April 2 The U.S. Securities and Exchange
Commission should consider a temporary program to test the
effects of banning the most common method of pricing used by
stock exchanges, as it may cause conflicts of interest, a
commissioner at the regulator said on Wednesday.
The "maker-taker" model gives rebates to brokers that
provide liquidity to the exchanges by sending them resting
orders for others to execute against. Those that take liquidity,
by sending an order that can be immediately executed, pay a fee.
The SEC should seriously consider implementing a pilot
program that would temporarily ban maker-taker rebates for
certain securities, said SEC Commissioner Luis Aguilar.
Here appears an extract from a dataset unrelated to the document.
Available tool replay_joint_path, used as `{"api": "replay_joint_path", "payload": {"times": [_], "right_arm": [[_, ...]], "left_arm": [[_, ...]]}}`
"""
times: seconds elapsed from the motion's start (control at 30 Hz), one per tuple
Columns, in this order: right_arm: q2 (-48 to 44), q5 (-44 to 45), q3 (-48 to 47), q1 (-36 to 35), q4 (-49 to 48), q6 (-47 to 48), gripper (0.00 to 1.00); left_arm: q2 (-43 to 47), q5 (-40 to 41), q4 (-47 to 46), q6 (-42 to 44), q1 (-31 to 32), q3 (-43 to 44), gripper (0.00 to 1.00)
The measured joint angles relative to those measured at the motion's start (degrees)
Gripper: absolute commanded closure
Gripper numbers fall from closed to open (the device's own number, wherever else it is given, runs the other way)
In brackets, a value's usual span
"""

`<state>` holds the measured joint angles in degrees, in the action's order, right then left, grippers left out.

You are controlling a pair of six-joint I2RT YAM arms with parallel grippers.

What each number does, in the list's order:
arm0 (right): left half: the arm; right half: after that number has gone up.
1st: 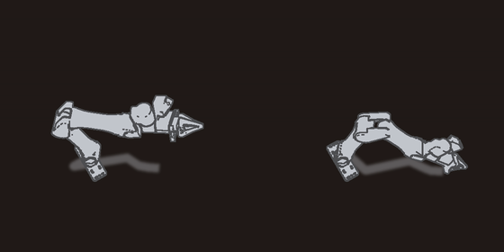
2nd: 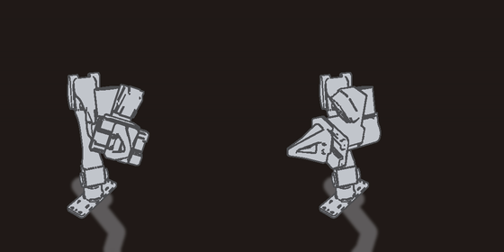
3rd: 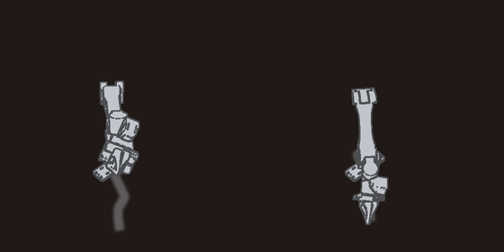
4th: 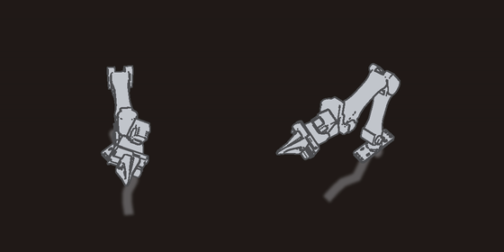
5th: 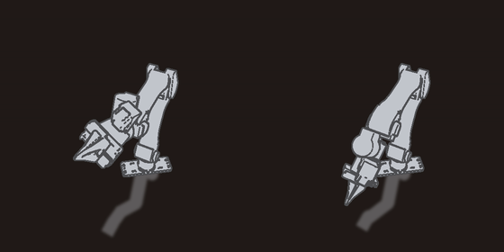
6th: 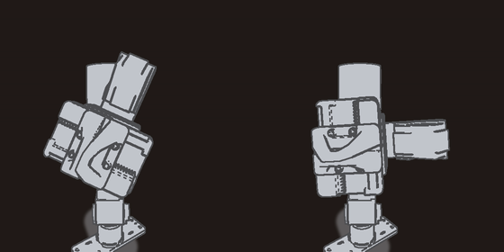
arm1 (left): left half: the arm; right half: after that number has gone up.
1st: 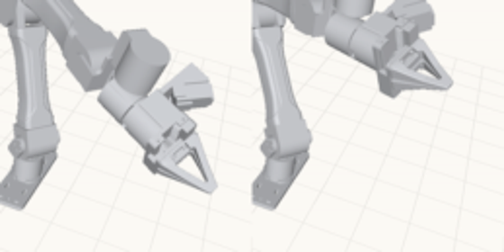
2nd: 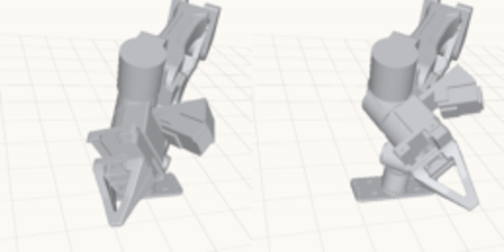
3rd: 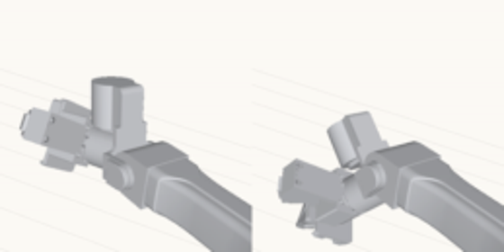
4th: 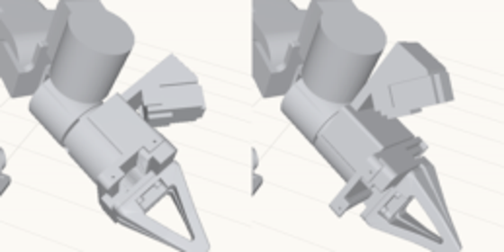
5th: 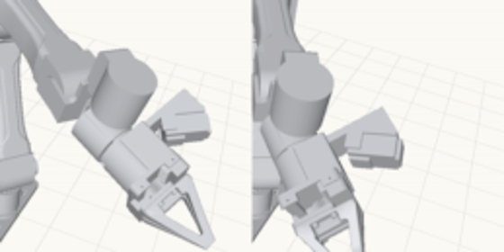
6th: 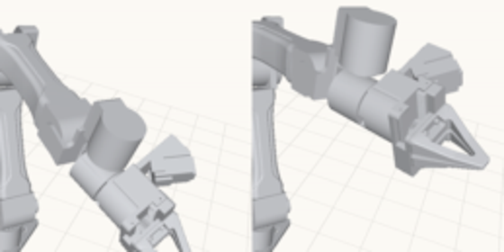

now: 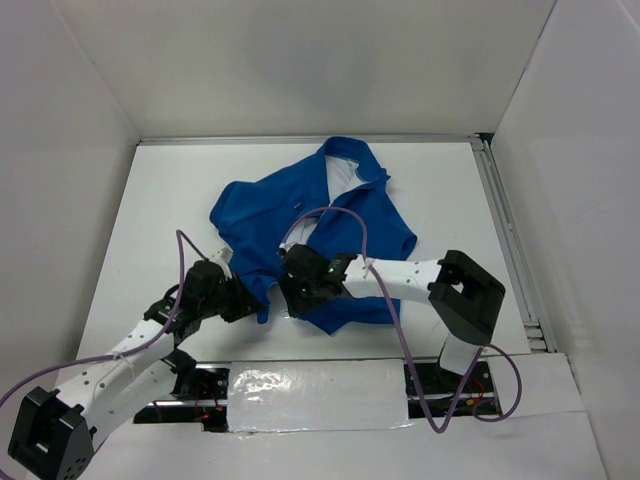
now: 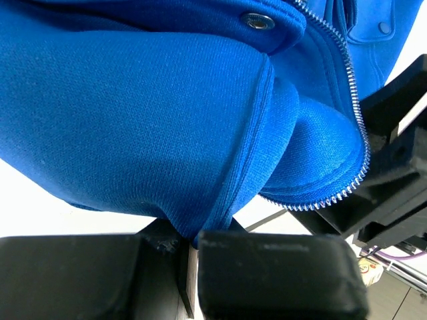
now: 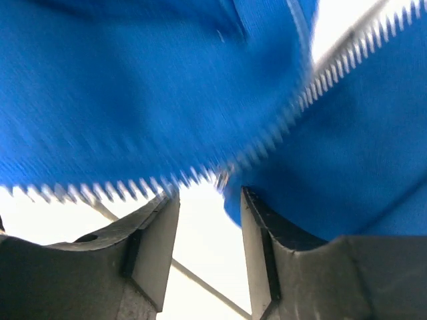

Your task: Zip up the jacket

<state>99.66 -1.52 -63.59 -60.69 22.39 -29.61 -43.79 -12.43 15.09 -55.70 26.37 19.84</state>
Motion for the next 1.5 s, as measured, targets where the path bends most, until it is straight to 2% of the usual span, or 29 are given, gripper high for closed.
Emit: {"api": "replay_joint_path", "payload": {"times": [0.2,0.37,0.6,0.9,0.97,1.0,1.07,1.2,1.27,1.5], "right_arm": [[-5.0,3.2,2.3,-0.1,1.8,-4.4,0.47],[-5.3,6.0,3.0,-0.1,2.4,-8.7,0.49],[0.8,10.3,2.6,-0.2,2.5,-11.2,0.57],[4.5,11.2,-0.3,-0.2,2.2,-11.5,0.58],[5.2,11.5,-1.2,-0.2,3.1,-11.6,0.61],[5.6,11.7,-1.8,-0.2,3.6,-11.7,0.67],[6.6,12.5,-3.0,-0.3,4.6,-11.8,0.72],[7.7,14.0,-4.4,-0.7,5.9,-12.0,0.95],[7.7,14.4,-4.4,-0.9,5.9,-11.9,1.00],[4.6,14.4,-0.3,-1.0,1.9,-11.5,1.00]], "left_arm": [[0.0,-0.1,0.0,-0.1,0.0,0.0,1.00],[0.1,-0.4,0.0,-0.1,0.0,0.0,1.00],[0.1,-1.0,-0.1,-0.1,0.0,0.0,1.00],[0.1,-1.0,-0.1,-0.1,0.0,0.0,1.00],[0.1,-1.0,0.0,-0.1,0.0,0.0,1.00],[0.1,-1.0,0.0,-0.1,0.0,0.0,1.00],[0.1,-1.0,0.0,-0.1,0.0,0.0,1.00],[0.1,-0.8,0.0,-0.1,0.0,0.0,1.00],[0.1,-0.5,0.2,-0.2,0.0,0.0,1.00],[0.1,0.2,1.3,-0.2,-0.1,0.0,1.00]]}}
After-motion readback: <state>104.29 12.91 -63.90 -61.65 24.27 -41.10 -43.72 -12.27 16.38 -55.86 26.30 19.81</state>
"Many have observed that the maker-taker model may present a
conflict of interest between brokers and their customers because
broker-dealers are incentivized to send customer orders to the
venue that pays the best maker-taker rebate, and not necessarily
the venue that provides best execution," he said a speech.
The idea is that the pilot program would allow the SEC to
study the effects of the maker-taker model on brokers' order
routing practices, transparency, and other metrics, and would
help inform the discussion on whether the maker-taker model
needs to be changed or eliminated, he said.
Those who have called for the maker-taker system to be
outlawed include Jeffrey Sprecher, chief executive
IntercontinentalExchange Group Inc, which closed its
purchase of the New York Stock Exchange in November.